Ed Asner was kind enough to come on as a guest, helping us make a tape that caught the interest of the i.e. America Radio Network, run out of Detroit by the United Automobile Workers. Suddenly, broadcasting from our living room in Montpelier, Vermont, in a studio I’d thrown together for a few hundred dollars mostly from parts bought on eBay, we were on the air nationally, including Sirius satellite radio, taking on Rush Limbaugh (and beating him in some markets) in the noon-to-3-p.m. slot to this day.
In 2004, when Air America was finally rolled out, it was successful for as long as it was in large part because its programs were carried by stations owned by what was then Clear Channel and is now iHeartMedia: we were on more than 50 Clear Channel stations in the nation’s major markets.
Following a string of Democratic victories in cities and states where Clear Channel was carrying Air America shows, the company was purchased in a leveraged buyout by Mitt Romney’s Bain Capital and Thomas Lee.
Around that time, Clear Channel began pulling Air America’s progressive programming off the air, dramatically cutting Air America’s audience and their advertising revenue. The new progressive network was soon bankrupt, and two years later so was Clear Channel (because of the debt load dumped on it by Romney’s business model), then reincarnated as iHeartMedia.

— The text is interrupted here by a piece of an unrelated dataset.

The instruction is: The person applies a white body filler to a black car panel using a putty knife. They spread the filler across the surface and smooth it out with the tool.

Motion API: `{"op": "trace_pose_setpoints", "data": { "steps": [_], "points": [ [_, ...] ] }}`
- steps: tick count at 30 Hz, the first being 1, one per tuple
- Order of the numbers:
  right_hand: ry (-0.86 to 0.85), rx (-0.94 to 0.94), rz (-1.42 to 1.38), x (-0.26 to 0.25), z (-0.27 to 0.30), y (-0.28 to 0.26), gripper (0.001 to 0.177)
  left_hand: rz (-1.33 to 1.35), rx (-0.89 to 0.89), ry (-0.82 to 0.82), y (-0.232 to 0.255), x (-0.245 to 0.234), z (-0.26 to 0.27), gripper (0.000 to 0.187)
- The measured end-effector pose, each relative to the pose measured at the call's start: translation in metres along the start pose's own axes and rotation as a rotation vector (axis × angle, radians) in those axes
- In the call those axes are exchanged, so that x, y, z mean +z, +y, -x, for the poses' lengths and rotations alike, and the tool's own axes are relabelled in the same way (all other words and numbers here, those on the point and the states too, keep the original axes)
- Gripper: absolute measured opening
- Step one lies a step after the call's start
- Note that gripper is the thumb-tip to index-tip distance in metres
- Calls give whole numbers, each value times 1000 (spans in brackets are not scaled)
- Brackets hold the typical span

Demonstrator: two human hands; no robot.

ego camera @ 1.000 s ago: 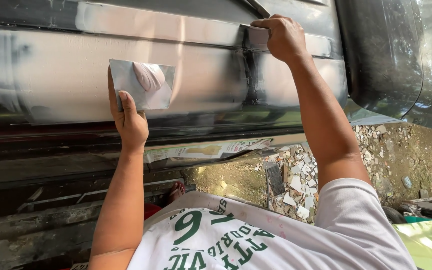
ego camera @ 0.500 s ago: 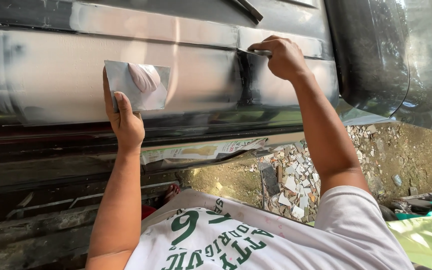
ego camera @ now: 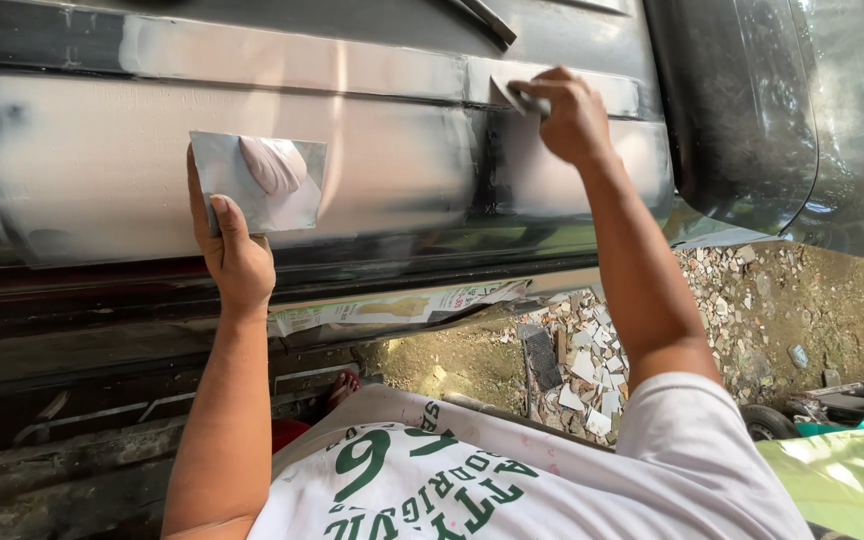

Meanwhile, the right-wing media machine continues to elect Republicans with big funding from right-wing corporations and the billionaires who own them and fund right-wing think tanks. As Ken Vogel et al. pointed out in a 2011 article for Politico, “The Heritage Foundation pays about $2 million [a year] to sponsor Limbaugh’s show and about $1.3 million to do the same with Hannity’s—and considers it money well spent.”
To the best of my knowledge, none of the talkers on the left have ever been funded in such a fashion. Small wonder that Hannity now owns a real estate empire worth tens of millions, and Limbaugh can brag of an eight-figure net worth or more. But more important, the influence of those two well-financed talkers has altered America’s political landscape in less than three decades. What this shows is that the movers and shakers on the far right, the libertarian billionaires, understand the power of media (and took Lewis Powell’s advice).
Those of great wealth who are aligned with the left in America, however, have always largely ignored media, probably because they grew up in an America with the Fairness Doctrine and before the 1996 Telecommunications Act, and they always just assumed that “the truth will eventually be known.”
But investing in political media can produce a huge return on investment and transform the politics of the nation. That’s certainly what Roger Ailes and Rupert Murdoch thought when they lost an average of $90 million a year for about five years before the Fox News Channel became profitable.